Chapter 3, Problem 3.67CP

A pirate has buried his treasure on an island with five trees located at the points (30.0 m, −20.0 m), (60.0 m, 80.0 m). (−10.0 m, −10.0 m), (40.0 m, −30.0 m), and (−70.0 m, 60.0 m), all measured relative to some origin, as shown in Figure P3.46. His ship’s log instructs you to start at tree A and move toward tree B, but to cover only one-half the distance between A and B. Then move toward tree C, covering one-third the distance between your current location and C. Next move toward tree D, covering one-fourth the distance between where you are and D. Finally move toward tree E, covering one-fifth the distance between you and E, stop, and dig. (a) Assume you have correctly determined the order in which the pirate labeled the trees as A, B, C, D, and E as shown in the figure. What are the coordinates of the point where his treasure is buried? (b) What If? What if you do not really know the way the pirate labeled the trees? What would happen to the answer if you rearranged the order of the trees, for instance, to B (30 m, −20 m), A (60 m, 80 m), E (−10 m, −10 m), C (40 m, −30 m), and D (−70 m, 60 m)? State reasoning to show that the answer does not depend on the order in which the trees are labeled.

Figure P3.46

To determine

The coordinates of the treasure points.

Answer to Problem 3.67CP

The coordinates of the treasure points are $\left(10\widehat{\text{i}}+16\widehat{\text{j}}\right)\text{m}$.

Explanation of Solution

Section 1:

To determine: The first position vector moving from tree A to tree B.

Answer: The first position vector moving from tree A to tree B is $\left(45.0\widehat{\text{i}}\text{+30}\text{.0}\widehat{\text{j}}\right)\text{m}$.

Explanation:

Given information:

The coordinates of tree A are $\left(30.0\text{m,}-\text{20}\text{.0}\text{m}\right)$, the coordinates of tree B are $\left(60.0\text{m,80}\text{.0}\text{m}\right)$, the coordinates of tree C are $\left(-10.0\text{m,}-\text{10}\text{.0}\text{m}\right)$, the coordinates of tree D are $\left(40.0\text{m,}-3\text{0}\text{.0}\text{m}\right)$ and the coordinates of tree E are $\left(-70.0\text{m,60}\text{.0}\text{m}\right)$.
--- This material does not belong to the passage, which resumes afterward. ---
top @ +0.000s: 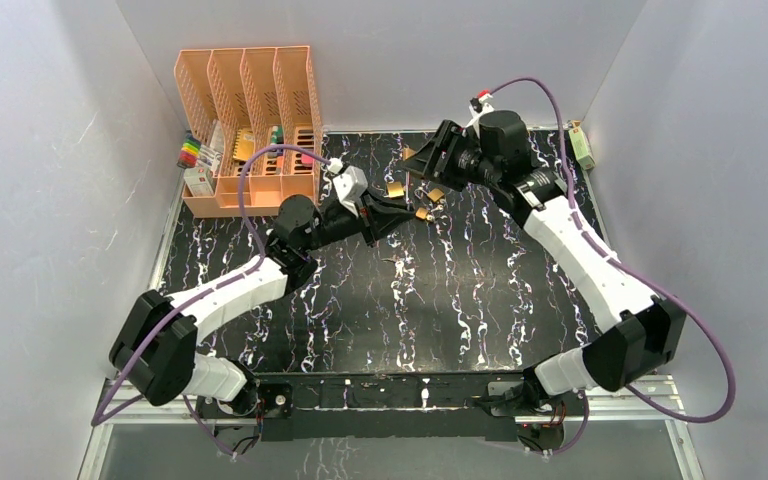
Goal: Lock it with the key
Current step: Pick up the lock from the center of the board.
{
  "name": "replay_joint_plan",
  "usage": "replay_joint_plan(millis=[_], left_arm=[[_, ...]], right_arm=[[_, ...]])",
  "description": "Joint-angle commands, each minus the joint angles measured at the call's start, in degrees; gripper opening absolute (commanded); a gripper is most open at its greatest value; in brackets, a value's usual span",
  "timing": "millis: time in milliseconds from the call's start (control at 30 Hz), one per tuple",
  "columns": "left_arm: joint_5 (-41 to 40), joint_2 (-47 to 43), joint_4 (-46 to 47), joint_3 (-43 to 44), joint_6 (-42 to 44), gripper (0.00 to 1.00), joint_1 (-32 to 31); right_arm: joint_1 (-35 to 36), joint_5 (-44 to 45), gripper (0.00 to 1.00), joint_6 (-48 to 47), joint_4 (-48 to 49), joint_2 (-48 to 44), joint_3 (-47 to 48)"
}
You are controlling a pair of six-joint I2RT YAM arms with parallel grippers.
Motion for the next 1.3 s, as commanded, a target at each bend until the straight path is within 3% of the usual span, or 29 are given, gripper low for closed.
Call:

Formula to calculate the first position vector moving from tree A to tree B as per condition is,

$\overrightarrow{{\text{d}}_1}=\overrightarrow{\text{A}}+\frac{\overline{\text{B}}-\overrightarrow{\text{A}}}{2}$

• $\overrightarrow{{\text{d}}_{\text{1}}}$ is the position vector of first position.

Substitute $\left(60.0\widehat{\text{i}}+\text{80}\text{.0}\widehat{\text{j}}\right)\text{m}$ for $\overrightarrow{\text{B}}$ and $\left(30.0\widehat{\text{i}}-\text{20}\text{.0}\widehat{\text{j}}\right)\text{m}$ for $\overrightarrow{\text{A}}$ in the above equation.

$\begin{array}{c}\overrightarrow{{\text{d}}_1}=\left(30.0\widehat{\text{i}}-\text{20}\text{.0}\widehat{\text{j}}\right)\text{m}+\frac{\left(60.0\widehat{\text{i}}+\text{80}\text{.0}\widehat{\text{j}}\right)\text{m}-\left(30.0\widehat{\text{i}}-\text{20}\text{.0}\widehat{\text{j}}\right)\text{m}}{2}\\ =\left(45.0\widehat{\text{i}}\text{+30}\text{.0}\widehat{\text{j}}\right)\text{m}\end{array}$

Section 2:

To determine: The second position vector moving from first position to tree C.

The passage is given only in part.